Table 2. The predictive performances (in R 2 for linear traits and AUC for binary traits) when all markers are included in PRS in simulations for N = 5000 and 10000 using independent SNPs.
| N | h2 | Linear traits | Binary traits | ||||||||
|---|---|---|---|---|---|---|---|---|---|---|---|
| Standard | Tdr | Tweedie | Tweedie*tdr | Standard best p | Standard | Tdr | Tweedie | Tweedie*tdr | Standard best p | ||
| 5000 | 0.15 | 0.012 | 0.053 | 0.040 | 0.047 | 0.048 | 0.527 | 0.542 | 0.530 | 0.535 | 0.546 |
| 0.35 | 0.051 | 0.214 | 0.187 | 0.200 | 0.204 | 0.564 | 0.620 | 0.595 | 0.605 | 0.608 | |
| 0.55 | 0.118 | 0.407 | 0.377 | 0.397 | 0.399 | 0.599 | 0.705 | 0.680 | 0.690 | 0.691 | |
| 10000 | 0.15 | 0.019 | 0.085 | 0.074 | 0.081 | 0.081 | 0.537 | 0.576 | 0.559 | 0.567 | 0.570 |
| 0.35 | 0.087 | 0.275 | 0.255 | 0.266 | 0.274 | 0.585 | 0.688 | 0.671 | 0.682 | 0.679 | |
| 0.55 | 0.187 | 0.461 | 0.444 | 0.457 | 0.468 | 0.632 | 0.770 | 0.757 | 0.768 | 0.763 | |
For the columns labelled “Standard”, “Tdr”, “Tweedie” and “Tweedie*tdr”, we first applied LD-clumping with an r2 threshold of 0.25 to all SNPs, then PRS was derived using all SNPs that remained. There was no selection of p-value thresholds.
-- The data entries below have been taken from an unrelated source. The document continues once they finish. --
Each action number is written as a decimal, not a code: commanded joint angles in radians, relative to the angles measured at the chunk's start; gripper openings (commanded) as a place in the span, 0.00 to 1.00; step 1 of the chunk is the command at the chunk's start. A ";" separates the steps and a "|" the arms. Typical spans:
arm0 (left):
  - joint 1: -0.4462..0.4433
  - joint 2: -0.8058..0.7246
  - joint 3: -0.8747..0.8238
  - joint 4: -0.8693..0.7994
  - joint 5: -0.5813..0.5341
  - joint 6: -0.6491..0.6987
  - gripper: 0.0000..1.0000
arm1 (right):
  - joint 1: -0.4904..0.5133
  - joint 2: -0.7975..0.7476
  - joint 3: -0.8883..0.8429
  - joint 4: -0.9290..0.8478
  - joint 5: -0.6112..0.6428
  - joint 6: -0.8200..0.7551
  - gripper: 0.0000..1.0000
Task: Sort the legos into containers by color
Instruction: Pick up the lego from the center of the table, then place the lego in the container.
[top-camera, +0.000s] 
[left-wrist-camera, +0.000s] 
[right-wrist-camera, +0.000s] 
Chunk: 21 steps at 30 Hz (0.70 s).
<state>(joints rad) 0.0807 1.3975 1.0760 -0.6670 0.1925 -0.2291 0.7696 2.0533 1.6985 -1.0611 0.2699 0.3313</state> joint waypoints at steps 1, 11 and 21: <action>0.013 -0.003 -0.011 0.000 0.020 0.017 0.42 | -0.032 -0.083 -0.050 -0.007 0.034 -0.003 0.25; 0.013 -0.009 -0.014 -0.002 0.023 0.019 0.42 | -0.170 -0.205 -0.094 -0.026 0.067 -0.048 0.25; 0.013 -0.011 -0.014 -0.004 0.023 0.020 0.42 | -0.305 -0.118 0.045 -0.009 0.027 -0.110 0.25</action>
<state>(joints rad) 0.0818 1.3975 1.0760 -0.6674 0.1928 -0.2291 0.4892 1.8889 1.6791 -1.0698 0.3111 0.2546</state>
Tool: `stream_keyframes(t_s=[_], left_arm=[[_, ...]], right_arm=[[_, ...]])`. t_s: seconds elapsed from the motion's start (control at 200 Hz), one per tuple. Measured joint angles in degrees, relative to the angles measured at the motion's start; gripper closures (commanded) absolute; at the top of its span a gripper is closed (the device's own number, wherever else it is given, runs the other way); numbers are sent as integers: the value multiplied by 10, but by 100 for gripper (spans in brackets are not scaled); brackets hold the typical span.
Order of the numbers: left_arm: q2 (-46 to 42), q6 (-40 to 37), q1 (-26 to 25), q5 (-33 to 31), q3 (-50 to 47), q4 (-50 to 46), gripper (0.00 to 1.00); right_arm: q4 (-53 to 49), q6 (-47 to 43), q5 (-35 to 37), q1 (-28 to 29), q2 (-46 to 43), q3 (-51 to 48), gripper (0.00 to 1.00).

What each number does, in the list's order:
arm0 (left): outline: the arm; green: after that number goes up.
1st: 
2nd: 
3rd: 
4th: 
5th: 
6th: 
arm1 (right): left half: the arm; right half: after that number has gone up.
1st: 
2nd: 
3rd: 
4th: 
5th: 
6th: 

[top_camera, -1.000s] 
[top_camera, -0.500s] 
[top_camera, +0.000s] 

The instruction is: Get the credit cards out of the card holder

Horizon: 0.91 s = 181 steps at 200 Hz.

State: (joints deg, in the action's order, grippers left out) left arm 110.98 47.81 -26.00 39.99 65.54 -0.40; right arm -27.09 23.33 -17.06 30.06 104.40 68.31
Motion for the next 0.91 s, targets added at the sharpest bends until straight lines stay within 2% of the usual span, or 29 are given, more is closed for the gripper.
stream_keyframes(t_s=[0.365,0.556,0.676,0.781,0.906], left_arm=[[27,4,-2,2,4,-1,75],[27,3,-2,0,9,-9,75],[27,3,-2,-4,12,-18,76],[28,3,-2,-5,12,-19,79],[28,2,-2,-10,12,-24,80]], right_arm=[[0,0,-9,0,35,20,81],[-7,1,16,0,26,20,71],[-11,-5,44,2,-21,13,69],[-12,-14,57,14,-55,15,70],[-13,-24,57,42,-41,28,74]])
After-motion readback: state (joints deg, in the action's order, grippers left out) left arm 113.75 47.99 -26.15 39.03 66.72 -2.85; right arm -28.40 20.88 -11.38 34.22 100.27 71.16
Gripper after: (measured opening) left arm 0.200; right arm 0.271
The best predictive performance obtained from optimal p-value thresholds using standard PRS are also shown for comparison (under the column “standard best p”). N denotes the total sample size. For binary traits, an equal number of cases and controls are simulated. Tdr: True discovery rate; h2: total heritability explained. The rest of the simulation results are presented in Supplementary Table 2.